Reply with one number: the count of lines in the listing that contain the string "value".

■ ■ ■ ■

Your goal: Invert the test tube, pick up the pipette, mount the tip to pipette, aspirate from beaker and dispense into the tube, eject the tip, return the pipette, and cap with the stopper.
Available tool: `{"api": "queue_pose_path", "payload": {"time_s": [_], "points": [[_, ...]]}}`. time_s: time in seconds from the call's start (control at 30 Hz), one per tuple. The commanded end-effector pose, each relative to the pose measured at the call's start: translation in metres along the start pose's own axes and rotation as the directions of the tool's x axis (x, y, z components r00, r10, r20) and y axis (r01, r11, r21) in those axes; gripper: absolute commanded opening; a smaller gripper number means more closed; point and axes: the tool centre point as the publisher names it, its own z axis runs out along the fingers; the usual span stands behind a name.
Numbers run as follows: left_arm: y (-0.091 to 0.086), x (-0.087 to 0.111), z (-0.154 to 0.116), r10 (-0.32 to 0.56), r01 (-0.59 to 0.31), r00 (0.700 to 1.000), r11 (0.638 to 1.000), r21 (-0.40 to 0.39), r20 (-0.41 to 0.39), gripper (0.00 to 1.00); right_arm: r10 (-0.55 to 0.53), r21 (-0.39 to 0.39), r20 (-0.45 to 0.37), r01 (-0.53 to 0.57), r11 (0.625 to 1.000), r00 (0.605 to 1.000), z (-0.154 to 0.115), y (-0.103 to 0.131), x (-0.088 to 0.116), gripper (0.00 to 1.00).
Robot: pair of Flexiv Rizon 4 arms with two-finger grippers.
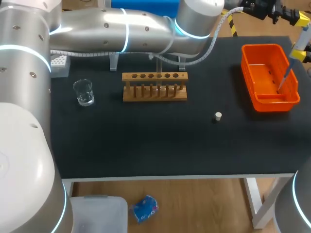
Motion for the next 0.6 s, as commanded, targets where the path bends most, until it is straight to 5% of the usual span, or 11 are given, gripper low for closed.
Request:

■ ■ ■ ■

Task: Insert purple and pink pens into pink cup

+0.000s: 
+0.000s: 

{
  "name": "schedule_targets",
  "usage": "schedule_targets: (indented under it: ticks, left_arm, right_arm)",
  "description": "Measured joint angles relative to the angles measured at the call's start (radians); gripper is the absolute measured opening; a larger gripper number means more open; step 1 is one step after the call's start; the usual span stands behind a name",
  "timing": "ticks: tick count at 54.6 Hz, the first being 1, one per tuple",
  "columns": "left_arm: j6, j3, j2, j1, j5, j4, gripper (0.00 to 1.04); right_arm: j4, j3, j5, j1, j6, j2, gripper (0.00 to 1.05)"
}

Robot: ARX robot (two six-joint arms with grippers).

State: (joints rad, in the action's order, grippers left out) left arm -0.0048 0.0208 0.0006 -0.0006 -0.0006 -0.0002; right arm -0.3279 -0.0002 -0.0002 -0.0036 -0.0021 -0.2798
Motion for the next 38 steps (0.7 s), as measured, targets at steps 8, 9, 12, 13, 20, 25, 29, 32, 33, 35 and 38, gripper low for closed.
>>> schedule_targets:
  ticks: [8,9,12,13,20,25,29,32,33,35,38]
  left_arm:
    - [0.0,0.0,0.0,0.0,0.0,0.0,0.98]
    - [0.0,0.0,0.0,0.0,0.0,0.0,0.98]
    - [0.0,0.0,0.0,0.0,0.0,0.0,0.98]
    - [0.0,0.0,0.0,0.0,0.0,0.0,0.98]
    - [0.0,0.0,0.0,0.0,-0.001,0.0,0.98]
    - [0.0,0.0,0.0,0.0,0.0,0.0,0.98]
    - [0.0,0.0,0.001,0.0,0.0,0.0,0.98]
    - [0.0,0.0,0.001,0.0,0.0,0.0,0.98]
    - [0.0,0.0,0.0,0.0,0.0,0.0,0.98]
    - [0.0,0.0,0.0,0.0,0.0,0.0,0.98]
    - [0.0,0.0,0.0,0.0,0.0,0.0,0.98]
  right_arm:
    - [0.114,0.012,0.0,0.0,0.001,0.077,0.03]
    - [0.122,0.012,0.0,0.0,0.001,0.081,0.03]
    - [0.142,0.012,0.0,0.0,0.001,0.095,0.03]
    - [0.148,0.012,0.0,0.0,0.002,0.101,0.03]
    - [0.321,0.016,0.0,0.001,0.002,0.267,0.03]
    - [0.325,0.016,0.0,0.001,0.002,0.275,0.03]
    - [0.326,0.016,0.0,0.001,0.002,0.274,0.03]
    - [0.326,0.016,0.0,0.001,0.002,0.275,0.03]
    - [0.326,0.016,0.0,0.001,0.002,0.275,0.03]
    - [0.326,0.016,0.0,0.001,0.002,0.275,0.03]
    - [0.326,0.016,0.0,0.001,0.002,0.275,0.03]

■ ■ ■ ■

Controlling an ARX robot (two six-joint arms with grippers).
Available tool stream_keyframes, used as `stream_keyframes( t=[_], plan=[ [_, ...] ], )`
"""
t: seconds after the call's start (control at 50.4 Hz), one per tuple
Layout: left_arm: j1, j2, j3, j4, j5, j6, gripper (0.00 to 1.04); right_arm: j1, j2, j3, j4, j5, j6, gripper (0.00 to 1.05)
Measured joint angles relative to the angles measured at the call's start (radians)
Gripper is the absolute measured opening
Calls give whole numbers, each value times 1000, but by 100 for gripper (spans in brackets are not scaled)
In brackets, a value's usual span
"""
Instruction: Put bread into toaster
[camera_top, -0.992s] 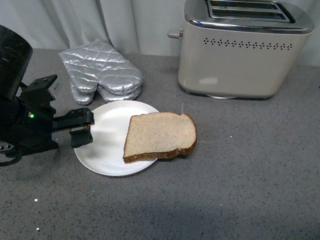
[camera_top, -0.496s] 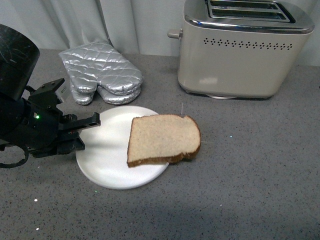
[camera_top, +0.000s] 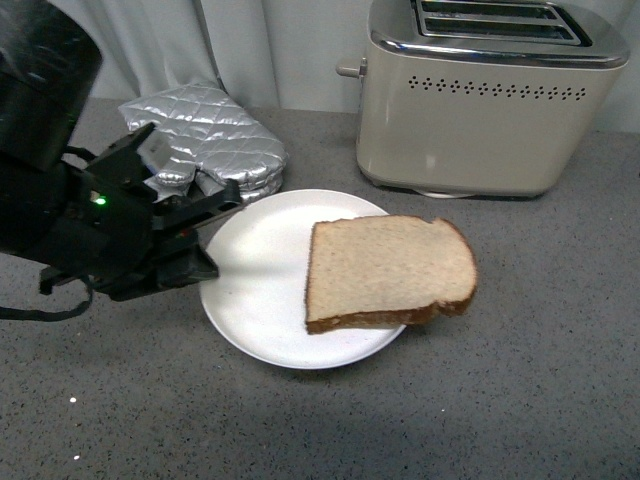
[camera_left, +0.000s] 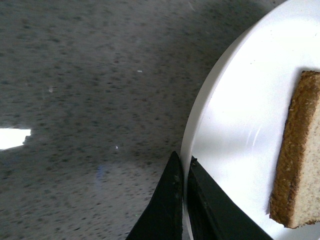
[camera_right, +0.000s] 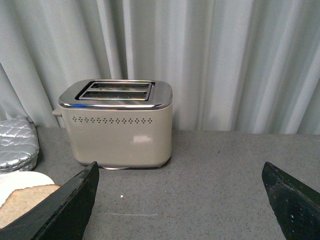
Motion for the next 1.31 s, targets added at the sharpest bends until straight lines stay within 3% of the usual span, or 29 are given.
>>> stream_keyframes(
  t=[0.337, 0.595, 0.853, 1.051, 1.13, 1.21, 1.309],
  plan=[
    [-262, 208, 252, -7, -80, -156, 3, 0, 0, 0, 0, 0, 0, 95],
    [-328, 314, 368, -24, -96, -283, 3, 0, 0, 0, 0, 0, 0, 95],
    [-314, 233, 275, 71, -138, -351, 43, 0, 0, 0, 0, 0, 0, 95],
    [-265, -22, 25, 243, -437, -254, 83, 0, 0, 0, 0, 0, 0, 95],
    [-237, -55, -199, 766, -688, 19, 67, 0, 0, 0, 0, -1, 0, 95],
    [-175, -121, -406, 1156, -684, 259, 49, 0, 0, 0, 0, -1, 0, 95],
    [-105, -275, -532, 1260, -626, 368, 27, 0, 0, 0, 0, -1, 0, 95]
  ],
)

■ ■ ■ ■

### RESPONSE BOX
2